Insomma la Provincia per poter pensare alla nuova mobilità polesana non può fare a meno di comprendere le esigenze e le richieste del capoluogo, anche perchè il bando viene costruito solo una volta che siano definiti questi dettagli. In sostanza si tratta di pensare a come dovrà cambiare la mobilità a Rovigo nei prossimi 9, serve lungimiranza e vanno fatte delle scelte.

In questi due anni i tecnici di Palazzo Celio non si sono persi d’animo e hanno dapprima pubblicato sulla Gazzetta Europea l’avviso di pre-informazione della gara, con cui hanno data la visibilità dell’avvio delle procedure, per poi avviare, lo scorso 12 dicembre, una consultazione pubblica a cui hanno partecipato le aziende interessate.

"Abbiamo illustrato a consulenti mandatari di alcune imprese italiane e estere, di cui una francese, i criteri con cui costruiremo il bando. E’ probabile che dietro a questi soggetti ci siano più aziende intenzionate a costituire associazione temporanee d’impresa” spiega Todaro. Più di così però Palazzo Celio non può fare. Per fare passi avanti servono al più presto le specifiche del Comune di Rovigo, anche perché Busitalia opera in regime di proroga da ben 24 mesi, ossia dal 2015. Siamo nel 2017 e perfino la proroga è scaduta.

"Ho qui sul mio tavolo un decreto pronto per la firma del presidente Marco Trombini che in gergo si chiama ‘proroga tecnica’, ma sì, potremmo definirla una proroga delle proroga – continua Todaro- Se fosse per noi avremmo già concluso la procedura ma allo stato attuale non sono in grado di dare nessuna certezza sulle tempistiche”.

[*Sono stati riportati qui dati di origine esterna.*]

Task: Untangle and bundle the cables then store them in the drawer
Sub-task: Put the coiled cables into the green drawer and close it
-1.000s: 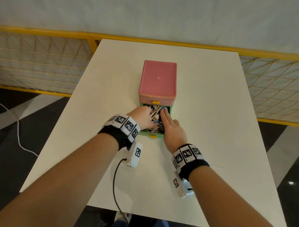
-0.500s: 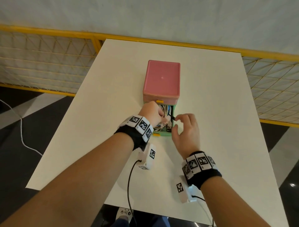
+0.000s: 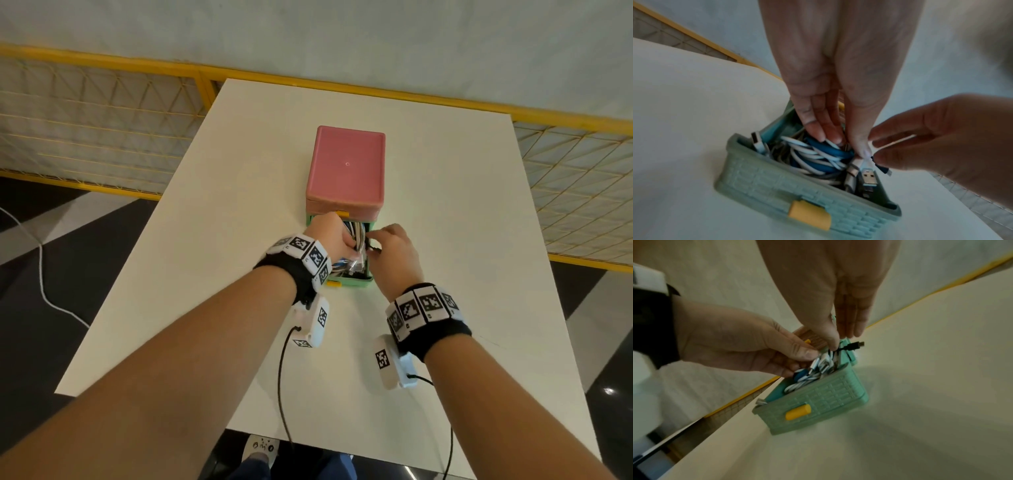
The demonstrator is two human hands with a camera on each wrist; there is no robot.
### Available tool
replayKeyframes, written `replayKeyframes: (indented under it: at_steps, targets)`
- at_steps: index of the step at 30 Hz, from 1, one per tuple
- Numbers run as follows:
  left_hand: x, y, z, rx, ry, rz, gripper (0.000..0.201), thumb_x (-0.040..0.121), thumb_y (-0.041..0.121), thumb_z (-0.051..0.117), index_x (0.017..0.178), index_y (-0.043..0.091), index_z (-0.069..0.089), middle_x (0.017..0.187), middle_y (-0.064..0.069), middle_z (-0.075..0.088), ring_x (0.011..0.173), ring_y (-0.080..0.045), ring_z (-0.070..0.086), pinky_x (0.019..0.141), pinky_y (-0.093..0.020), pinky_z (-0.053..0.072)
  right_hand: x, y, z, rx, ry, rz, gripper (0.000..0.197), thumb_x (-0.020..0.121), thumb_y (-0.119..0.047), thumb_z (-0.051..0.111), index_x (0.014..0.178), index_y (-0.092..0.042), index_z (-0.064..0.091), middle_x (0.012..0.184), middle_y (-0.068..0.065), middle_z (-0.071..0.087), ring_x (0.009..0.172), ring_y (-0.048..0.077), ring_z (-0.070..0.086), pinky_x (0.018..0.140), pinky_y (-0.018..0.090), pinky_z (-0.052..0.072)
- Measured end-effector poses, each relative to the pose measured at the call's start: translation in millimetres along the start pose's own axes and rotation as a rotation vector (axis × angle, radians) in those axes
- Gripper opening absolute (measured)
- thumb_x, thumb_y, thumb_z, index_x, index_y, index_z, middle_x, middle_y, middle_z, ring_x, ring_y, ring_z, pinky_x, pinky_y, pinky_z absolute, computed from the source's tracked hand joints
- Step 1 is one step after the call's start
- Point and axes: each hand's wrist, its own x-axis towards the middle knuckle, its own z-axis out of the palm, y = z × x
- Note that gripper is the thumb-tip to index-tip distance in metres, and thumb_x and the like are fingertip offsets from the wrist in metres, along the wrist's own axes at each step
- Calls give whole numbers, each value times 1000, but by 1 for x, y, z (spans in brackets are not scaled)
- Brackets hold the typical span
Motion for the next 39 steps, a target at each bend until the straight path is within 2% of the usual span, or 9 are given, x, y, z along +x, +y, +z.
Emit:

E’ ammissibile un ritardo del genere in una città che sta soffocando nello smog e che potrebbe, con un servizio di trasporto pubblico sapientemente studiato, tornare a respirare? “I trasporti di Rovigo non sono più adeguati, per le strade girano dei carrozzoni vuoti perché si basano su orari di trent’anni fa. Il servizio va ripensato e vanno adottate metodologie alternative come i servizi a chiamata, molto utilizzati nei centri della stessa dimensione di Rovigo. Si tratta di autobus che seguono percorsi fissi e ordinari che possono essere prenotati dagli utenti e hanno flessibilità oraria” conclude.